→ **Instructions for the task**
The answer must repeat each line of the material exactly.
[Source data — start]
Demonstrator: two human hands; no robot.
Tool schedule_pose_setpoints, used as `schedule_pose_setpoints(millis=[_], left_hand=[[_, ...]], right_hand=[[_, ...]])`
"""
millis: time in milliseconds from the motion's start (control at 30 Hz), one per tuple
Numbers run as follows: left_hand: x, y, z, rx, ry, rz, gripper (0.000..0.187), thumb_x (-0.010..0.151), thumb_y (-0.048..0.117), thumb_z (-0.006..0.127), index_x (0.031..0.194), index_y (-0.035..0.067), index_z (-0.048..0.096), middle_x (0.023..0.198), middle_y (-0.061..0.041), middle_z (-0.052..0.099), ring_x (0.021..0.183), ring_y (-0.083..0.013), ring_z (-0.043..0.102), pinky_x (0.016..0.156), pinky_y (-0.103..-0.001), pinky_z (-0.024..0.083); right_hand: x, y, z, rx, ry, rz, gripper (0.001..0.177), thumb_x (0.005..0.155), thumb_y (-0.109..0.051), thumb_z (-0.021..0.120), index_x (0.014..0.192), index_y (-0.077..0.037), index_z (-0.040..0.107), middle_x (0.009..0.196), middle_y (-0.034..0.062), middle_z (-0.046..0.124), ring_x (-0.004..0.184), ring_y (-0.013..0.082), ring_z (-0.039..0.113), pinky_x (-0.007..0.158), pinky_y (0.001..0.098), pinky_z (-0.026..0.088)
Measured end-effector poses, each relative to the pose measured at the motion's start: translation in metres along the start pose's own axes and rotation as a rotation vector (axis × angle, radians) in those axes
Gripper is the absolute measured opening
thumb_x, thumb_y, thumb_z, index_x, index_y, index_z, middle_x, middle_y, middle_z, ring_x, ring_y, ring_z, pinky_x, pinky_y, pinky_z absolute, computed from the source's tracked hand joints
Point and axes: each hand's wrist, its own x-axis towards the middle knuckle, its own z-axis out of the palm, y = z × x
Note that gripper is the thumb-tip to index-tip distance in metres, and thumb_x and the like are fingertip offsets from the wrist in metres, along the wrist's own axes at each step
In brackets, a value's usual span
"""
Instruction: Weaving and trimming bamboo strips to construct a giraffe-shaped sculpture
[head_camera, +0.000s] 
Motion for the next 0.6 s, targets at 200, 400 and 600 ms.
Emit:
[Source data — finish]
→ **Task response**
Demonstrator: two human hands; no robot.
Tool schedule_pose_setpoints, used as `schedule_pose_setpoints(millis=[_], left_hand=[[_, ...]], right_hand=[[_, ...]])`
"""
millis: time in milliseconds from the motion's start (control at 30 Hz), one per tuple
Numbers run as follows: left_hand: x, y, z, rx, ry, rz, gripper (0.000..0.187), thumb_x (-0.010..0.151), thumb_y (-0.048..0.117), thumb_z (-0.006..0.127), index_x (0.031..0.194), index_y (-0.035..0.067), index_z (-0.048..0.096), middle_x (0.023..0.198), middle_y (-0.061..0.041), middle_z (-0.052..0.099), ring_x (0.021..0.183), ring_y (-0.083..0.013), ring_z (-0.043..0.102), pinky_x (0.016..0.156), pinky_y (-0.103..-0.001), pinky_z (-0.024..0.083); right_hand: x, y, z, rx, ry, rz, gripper (0.001..0.177), thumb_x (0.005..0.155), thumb_y (-0.109..0.051), thumb_z (-0.021..0.120), index_x (0.014..0.192), index_y (-0.077..0.037), index_z (-0.040..0.107), middle_x (0.009..0.196), middle_y (-0.034..0.062), middle_z (-0.046..0.124), ring_x (-0.004..0.184), ring_y (-0.013..0.082), ring_z (-0.039..0.113), pinky_x (-0.007..0.158), pinky_y (0.001..0.098), pinky_z (-0.026..0.088)
Measured end-effector poses, each relative to the pose measured at the motion's start: translation in metres along the start pose's own axes and rotation as a rotation vector (axis × angle, radians) in those axes
Gripper is the absolute measured opening
thumb_x, thumb_y, thumb_z, index_x, index_y, index_z, middle_x, middle_y, middle_z, ring_x, ring_y, ring_z, pinky_x, pinky_y, pinky_z absolute, computed from the source's tracked hand joints
Point and axes: each hand's wrist, its own x-axis towards the middle knuckle, its own z-axis out of the palm, y = z × x
Note that gripper is the thumb-tip to index-tip distance in metres, and thumb_x and the like are fingertip offsets from the wrist in metres, along the wrist's own axes at each step
In brackets, a value's usual span
"""
Instruction: Weaving and trimming bamboo strips to construct a giraffe-shaped sculpture
[head_camera, +0.000s] 
Motion for the next 0.6 s, targets at 200, 400 and 600 ms.
Emit:

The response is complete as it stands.